Losartan binds to AGTR-1, a component of the renin-angiotensin system (RAS), which classically regulates cardiovascular homeostasis. The AGTR-1 has shown potential to stimulate cell growth, migration, or invasion, and to promote angiogenesis, inflammation, and immunity. Studies have shown that the inhibition of AGTR-1 by antagonists such as losartan can suppress angiogenesis, contributing to the suppression of tumor growth and metastases [13].

Our results demonstrate that the AGTR-1 gene edition was able to decrease the VEGF and PARP-1 protein and gene expression. Furthermore, a decrease in cell invasiveness was observed after treatment with carboplatin, losartan, or AGTR-1 knockdown by CRISPR/Cas9 technique. Poly-ADP-ribose (PARP) is a nuclear protein that binds to DNA responsible for repair process which can be initiate by chemotherapy, leading to the resistance [32,33]. The increase in PARP-1 expression is associated with the overexpression of AGTR-1 and the treatment with the angiotensin II type 1 receptor antagonist, losartan, is capable to regulate the EMT process by decreasing TGFB expression that is an important regulator of metastasis and survival in patients with tumors [34].

In the literature, studies with mice have also demonstrated anti-tumor activity by losartan [34,35]. Retrospective studies of clinical data from patients being treated for hypertension demonstrated that the use of losartan provided better results also for the treatment of pancreatic, breast, or lung cancer [36]. In the pre-clinical rodent studies, losartan’s anti-tumor activity was attributed to anti-angiogenic or anti-TGF-β signaling effects; furthermore, there was evidence that losartan decreases the VEGF expression by regulating the angiogenesis process [37,38]. Despite the data in the literature, the mechanisms by which losartan acts to control tumor progression are not completely understood and have not yet been demonstrated in the canine species.
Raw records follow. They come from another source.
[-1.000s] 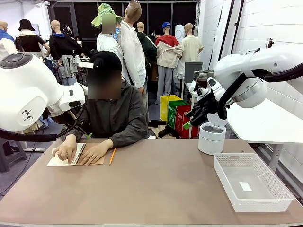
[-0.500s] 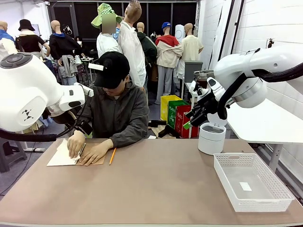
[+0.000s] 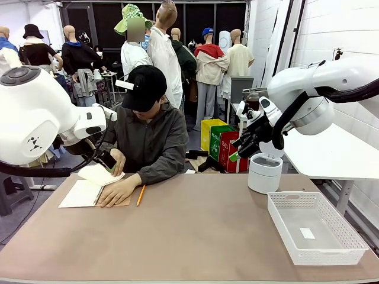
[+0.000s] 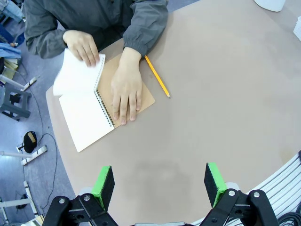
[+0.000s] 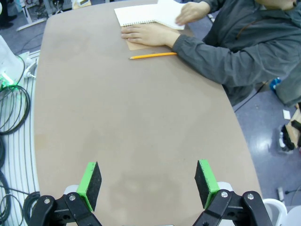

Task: Sort the paper based on its condition.
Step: If a person hands you a paper, place it in the Organizing basket , and if it's crumpled, put it in the Trash can.

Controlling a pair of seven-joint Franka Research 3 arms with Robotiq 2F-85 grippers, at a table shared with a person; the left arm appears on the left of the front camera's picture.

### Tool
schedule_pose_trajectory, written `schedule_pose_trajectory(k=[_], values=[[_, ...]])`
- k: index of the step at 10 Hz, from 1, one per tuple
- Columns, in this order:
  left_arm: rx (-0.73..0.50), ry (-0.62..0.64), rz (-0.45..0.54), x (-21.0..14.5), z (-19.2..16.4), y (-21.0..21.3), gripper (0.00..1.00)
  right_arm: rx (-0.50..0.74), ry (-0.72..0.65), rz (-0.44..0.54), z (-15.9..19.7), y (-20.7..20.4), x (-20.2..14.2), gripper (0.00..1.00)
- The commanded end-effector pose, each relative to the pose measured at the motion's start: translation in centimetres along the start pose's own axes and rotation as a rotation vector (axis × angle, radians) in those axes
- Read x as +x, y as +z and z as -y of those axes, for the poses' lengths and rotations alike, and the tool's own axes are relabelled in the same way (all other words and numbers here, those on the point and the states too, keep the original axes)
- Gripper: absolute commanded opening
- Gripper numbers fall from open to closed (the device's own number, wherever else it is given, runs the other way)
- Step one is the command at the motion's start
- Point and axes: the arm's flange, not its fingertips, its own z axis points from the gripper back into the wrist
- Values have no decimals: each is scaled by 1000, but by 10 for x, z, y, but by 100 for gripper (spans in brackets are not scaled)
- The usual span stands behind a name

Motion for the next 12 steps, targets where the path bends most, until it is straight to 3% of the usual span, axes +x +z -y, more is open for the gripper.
schedule_pose_trajectory(k=[1, 12], values=[[1, -12, -3, 0, -1, 0, 100, 5, -6, 8, 0, 0, 1, 100], [1, -12, -3, 0, -1, 0, 100, 5, -6, 8, 0, 0, 1, 100]])
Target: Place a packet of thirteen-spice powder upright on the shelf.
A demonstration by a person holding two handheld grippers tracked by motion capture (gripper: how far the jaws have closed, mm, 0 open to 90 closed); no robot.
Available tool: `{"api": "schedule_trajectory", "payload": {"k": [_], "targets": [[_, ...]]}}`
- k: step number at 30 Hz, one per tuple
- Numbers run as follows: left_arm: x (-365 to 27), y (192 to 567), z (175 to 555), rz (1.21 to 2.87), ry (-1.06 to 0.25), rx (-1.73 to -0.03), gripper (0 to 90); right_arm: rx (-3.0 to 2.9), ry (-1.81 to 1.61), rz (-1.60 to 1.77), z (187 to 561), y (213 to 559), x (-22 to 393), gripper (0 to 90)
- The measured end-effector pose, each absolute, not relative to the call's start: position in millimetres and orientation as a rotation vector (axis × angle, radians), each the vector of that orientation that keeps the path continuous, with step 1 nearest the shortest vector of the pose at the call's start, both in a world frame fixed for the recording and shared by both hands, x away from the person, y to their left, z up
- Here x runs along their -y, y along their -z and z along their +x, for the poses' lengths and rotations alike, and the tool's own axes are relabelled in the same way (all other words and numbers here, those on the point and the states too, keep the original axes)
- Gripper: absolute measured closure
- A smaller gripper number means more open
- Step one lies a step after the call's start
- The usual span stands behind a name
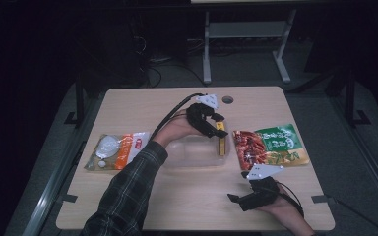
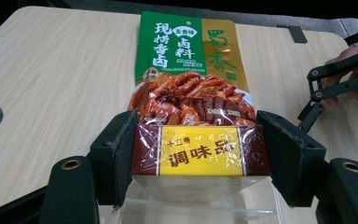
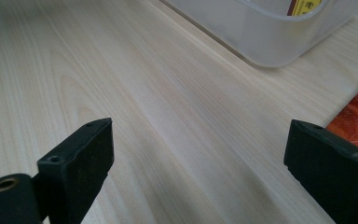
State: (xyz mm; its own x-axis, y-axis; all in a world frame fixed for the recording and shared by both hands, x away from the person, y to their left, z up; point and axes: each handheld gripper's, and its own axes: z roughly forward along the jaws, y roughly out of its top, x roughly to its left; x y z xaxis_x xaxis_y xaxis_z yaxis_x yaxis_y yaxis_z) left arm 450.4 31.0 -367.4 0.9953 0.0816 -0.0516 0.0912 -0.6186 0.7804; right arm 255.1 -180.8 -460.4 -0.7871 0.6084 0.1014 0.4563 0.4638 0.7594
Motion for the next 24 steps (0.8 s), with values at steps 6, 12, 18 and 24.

The limitations of the study are related to the fact that the work was performed in vitro, in human and canine breast cancer cell lines. Thus, it is necessary that the results obtained in vitro are validated in vivo, such as using xenographic models. However, the results shown in this study, especially in the CF41 canine cell line, are interesting and unprecedented, which may encourage further studies in this direction.

Taken together, the results have shown that losartan and the gene edition of AGTR-1 by CRISPR/Cas9 technique were able to decrease the angiogenesis process and consequently modulate the EMT process. Moreover, these treatments were able to control cancer invasion. It is important to note that no results with losartan in canine mammary tumors were found in the literature. The action of losartan in controlling tumor progression must be widely investigated as new target in BC and CM treatment to increase the chances of survival in these patients.